Abortion Advocacy, Sex Contests Have No Place in Catholic Education

Faithful alumni of Loyola Marymount University (LMU) in Los Angeles are urging signatures on a petition protesting a university-hosted fundraiser for Planned Parenthood this Friday.

Xavier Hall at Loyola Marymount University
Xavier Hall at Loyola Marymount University (photo: Wikimedia Commons / Public Domain)

What kind of lunacy must this be, when the Pope unambiguously calls abortion “murder,” yet a Catholic university hosts a fundraiser to support America’s largest abortion business?

Or when students at a Catholic high school walk out in protest of a pro-life speaker?

Or Catholic college students compete for numbers of sexual conquests?

Catholic education is an expression of the Church’s mission of salvation and an instrument of evangelization: to make disciples of Christ and to teach them to observe all that he has commanded.” If ever the need for a renewal of truth and fidelity in our Catholic education was more obvious, it is certainly clear now. 

Faithful alumni of Loyola Marymount University (LMU) in Los Angeles — sponsored by the Jesuits, Marymount Sisters, and Sisters of St. Joseph in Orange — are urging signatures on a petition protesting a university-hosted fundraiser for the abortion giant Planned Parenthood this Friday, Nov. 5. It is sponsored by a student group, LMU Women in Politics.

The University told Catholic News Agency, “The fundraiser being hosted by Women in Politics is not a university-sponsored event. However, the existence of these student organizations and their activities are living examples that LMU embraces its mission, commitments, and complexities of free and honest discourse.”

Not a university event? Consider this:

1.  LMU Women in Politics is a “Registered Student Organization” at the University. Its radical feminist mission includes emphasis on “LGBTQ+ women, gender queer, and non binary individuals.” In September, the group protested the “terrifying” Texas ban on many abortions.

2.  Friday’s event is scheduled to occur in LMU’s Roski Dining Hall on campus.

3.  The “Planned Parenthood Fundraiser” was advertised in LMU’s student calendar until this afternoon, after substantial media attention. Calls to the LMU media office to confirm the reason were not returned before publishing this article.

Then there are the students at Archbishop Riordan High School, a Catholic high school in San Francisco, which last year became co-ed after being an all-boys school. A recent school assembly featured pro-life speaker Megan Almon, part of the Life Training Institute, which, as Catholic News Agency states, seeks to “empower others with the knowledge and conviction necessary to make a case for life that changes hearts and minds.”

About five minutes into Almon’s speech, almost all 800 students walked out, leaving only a few dozen students left to listen to her talk.
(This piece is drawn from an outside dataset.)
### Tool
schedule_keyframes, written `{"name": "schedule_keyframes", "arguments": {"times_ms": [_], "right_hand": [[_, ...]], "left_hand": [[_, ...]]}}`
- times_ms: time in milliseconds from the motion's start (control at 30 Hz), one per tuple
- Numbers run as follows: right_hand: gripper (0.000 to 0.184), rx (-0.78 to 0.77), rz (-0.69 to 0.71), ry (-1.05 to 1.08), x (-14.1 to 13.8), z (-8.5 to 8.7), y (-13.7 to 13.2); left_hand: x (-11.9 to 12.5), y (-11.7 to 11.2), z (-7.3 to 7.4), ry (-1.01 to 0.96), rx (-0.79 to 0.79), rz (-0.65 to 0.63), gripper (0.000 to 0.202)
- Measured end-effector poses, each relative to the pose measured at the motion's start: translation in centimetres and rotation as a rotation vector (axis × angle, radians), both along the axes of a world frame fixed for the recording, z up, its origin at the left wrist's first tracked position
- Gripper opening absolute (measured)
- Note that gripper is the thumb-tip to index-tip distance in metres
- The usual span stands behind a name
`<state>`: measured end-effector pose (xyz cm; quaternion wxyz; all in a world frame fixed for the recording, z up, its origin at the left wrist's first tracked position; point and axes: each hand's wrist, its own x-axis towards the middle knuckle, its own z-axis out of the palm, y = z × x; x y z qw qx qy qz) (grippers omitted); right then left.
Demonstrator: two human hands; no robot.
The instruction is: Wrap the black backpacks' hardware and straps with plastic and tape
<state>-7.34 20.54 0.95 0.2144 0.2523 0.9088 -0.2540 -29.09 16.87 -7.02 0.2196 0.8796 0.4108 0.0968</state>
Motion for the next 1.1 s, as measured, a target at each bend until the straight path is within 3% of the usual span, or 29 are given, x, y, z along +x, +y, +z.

The interim president, Tim Reardon, appropriately defended the talk, telling CNA, “Many of the parents sent their kids to Catholic school so that the kids could learn about Catholic social teaching. To avoid these topics would be a failure to serve these individuals.”

The College of St. Benedict and St. John’s University are investigating reports that male students from St. John’s held a “sex competition” to see who could score the most female sexual partners from the College of St. Benedict.

Students who were appalled by the news recently staged a walkout, because they believed that the colleges were not doing enough about the allegations. Aisha Sadik told those who gathered in protest, “Some Johnnies allow their peers and friends to get away with these actions because it has nothing to do with them. … Bennies have talked about how scared they feel walking alone at St. John’s University.”

In Ex corde Ecclesiae, the apostolic constitution on Catholic higher education by Pope St. John Paul II, he states, “If need be, a Catholic University must have the courage to speak uncomfortable truths which do not please public opinion, but which are necessary to safeguard the authentic good of society” (No. 32).

He specifically calls on Catholic educators to fulfill their duty in proclaiming the truth of the dignity of all human life. Especially in our current culture, these truths are not always popular, especially as we’ve seen in the debates over the Texas Heartbeat Bill.

Nevertheless, it is the purpose of Catholic education to teach truth in fidelity to our Catholic faith. When failures occur, Catholic families need the entire Church to stand with them in protecting students from scandal, rejecting institutions that deny the truth of Catholic teachings, and redoubling efforts to renew faithful Catholic education.